One of the most prominent symbols of blight in Gary finally has been torn down after years of efforts by community activists.
The ghostly, hollowed-out shell of the long-abandoned Interstate Inn on Dunes Highway has been razed as part of Mayor Jerome Prince's "Re-Imagined Renaissance for the City of Gary" program, said Eric Reaves, executive director and senior advisor to the mayor.
The long-vacant motel occupied a prominent spot at 3690 E. Dunes Highway near the northern terminus of Interstate 65 between downtown Gary and the city's lakefront Miller neighborhood.
"It was a gateway to the city," Reaves said. "It was a major gateway, especially from I-65 or the Toll Road, and Miller is right next door."
Originally a Holiday Inn, the motel served motorists and travelers for decades, but it closed for good decades ago. The motel's abandoned husk was known for its ghastly appearance with every room stripped down to an empty, shoebox-like concrete frame because the owner had begun to demolish it in order to turn it into storage units before scrapping that project.
"How much of an eyesore was it?" Reaves said. "On a scale of one to 10, 10. It's been like that for over 10 years, through two administrations."
The building was covered in graffiti and recently had been tagged again before the demolition last week.
"It was safety hazard and public eyesore, a highly visible eyesore," Reaves said. "The administration wants to eliminate derelict buildings, especially near the city's gateways. This is just the beginning of a Re-Imagined Renaissance."
The city gave the property owner a deadline to tear the motel down. As soon as the rubble and debris are cleared away, it potentially could be redeveloped into retail or commercial space, especially given that it's on a heavily trafficked corridor of U.S. 12/20.

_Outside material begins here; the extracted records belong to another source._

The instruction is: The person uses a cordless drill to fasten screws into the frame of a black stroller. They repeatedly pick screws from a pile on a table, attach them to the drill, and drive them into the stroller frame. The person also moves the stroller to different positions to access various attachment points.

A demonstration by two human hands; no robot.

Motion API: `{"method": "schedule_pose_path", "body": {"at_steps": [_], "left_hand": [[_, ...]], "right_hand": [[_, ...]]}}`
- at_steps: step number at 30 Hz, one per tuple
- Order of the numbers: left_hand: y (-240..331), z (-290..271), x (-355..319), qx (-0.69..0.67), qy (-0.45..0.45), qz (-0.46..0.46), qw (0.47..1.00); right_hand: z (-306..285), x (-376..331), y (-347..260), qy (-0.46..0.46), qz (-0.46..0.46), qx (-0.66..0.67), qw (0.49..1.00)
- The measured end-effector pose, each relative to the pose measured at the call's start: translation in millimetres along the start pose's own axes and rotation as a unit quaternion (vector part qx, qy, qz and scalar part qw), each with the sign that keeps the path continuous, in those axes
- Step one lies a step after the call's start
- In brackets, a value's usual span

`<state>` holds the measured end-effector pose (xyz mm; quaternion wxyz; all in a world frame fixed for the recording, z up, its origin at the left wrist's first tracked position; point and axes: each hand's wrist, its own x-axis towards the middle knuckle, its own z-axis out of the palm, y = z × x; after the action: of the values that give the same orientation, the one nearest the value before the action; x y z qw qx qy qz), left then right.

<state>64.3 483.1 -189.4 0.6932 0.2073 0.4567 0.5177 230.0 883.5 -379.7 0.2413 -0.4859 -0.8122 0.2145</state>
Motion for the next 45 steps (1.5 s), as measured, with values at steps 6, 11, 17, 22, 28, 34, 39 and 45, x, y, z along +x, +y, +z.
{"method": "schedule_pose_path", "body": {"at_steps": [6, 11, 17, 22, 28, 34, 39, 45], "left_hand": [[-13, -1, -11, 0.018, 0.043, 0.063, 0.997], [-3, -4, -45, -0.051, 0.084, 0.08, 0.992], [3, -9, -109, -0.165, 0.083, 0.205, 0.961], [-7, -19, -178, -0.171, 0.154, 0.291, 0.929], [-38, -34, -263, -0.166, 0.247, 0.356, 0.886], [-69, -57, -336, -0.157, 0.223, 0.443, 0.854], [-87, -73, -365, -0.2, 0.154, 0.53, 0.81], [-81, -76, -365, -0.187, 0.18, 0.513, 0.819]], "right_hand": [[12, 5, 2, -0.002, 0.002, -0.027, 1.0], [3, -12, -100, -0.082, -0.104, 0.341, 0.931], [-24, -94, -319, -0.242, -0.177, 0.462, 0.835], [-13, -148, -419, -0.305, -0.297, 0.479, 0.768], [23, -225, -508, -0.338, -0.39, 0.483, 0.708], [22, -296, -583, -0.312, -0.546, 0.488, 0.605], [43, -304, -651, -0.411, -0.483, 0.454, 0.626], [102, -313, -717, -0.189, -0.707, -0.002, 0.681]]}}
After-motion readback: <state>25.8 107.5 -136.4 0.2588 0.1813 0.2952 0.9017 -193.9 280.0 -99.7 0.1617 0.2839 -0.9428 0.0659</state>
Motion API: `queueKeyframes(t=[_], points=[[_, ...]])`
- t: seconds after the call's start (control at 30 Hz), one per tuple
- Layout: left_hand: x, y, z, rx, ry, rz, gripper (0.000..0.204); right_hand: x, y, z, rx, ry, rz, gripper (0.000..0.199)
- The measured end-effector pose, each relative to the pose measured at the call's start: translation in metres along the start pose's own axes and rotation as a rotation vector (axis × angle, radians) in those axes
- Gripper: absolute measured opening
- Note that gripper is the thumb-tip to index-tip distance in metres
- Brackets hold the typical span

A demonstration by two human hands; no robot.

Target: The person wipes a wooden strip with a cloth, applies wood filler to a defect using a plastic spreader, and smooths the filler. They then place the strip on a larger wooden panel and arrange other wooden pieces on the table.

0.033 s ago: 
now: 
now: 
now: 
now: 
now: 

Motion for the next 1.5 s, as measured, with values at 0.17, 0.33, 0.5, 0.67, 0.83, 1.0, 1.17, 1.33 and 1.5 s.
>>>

Miller residents have expressed joy that the long-standing eyesore is gone. Community activists had lobbied for years for its removal.
"What a beautiful site," Miller Citizens Corp. President George Rogge said. "All these years of one story after another to our MCC committee and it looks like the city code enforcement did the trick."
Anna Martinez, owner of Anna's Kombucha Cafe in Miller, said she was excited the Interstate Inn had been demolished but hoped something nice would be done with the property.
"I’m hoping we don’t turn it into another semi station, though," she said. "Some greenscape and other types of businesses would be great."
The property along a busy stretch of Dunes Highway right off the interstate just east of downtown Gary was once considered a potential site for a flea market and a South Shore Line train station that would consolidate the Miller and downtown stops for the commuter rail service, but Miller residents successfully fought to preserve their station.
In 2017, the old Interstate Inn became an unlikely spot for an art project after Miller-based artists Deborah Weiss and Jennifer Taylor hung dresses and pantsuits in the empty shells of rooms. Clothes hung for months in the vacant shells of all 28 rooms on the second floor to call attention to "what a sad waste it was" and how "we should do something."
Taylor said then the intent was to call attention to the city's neglected, blighted properties and get people to see them anew.
"We can pass something so often we stop looking at it," she said. "It becomes part of the landscape. We want people to be aware of the building, to be curious and wonder why the dresses are there. Why do we let abandoned buildings just sit there? Why don't we take them down or return them to some use?"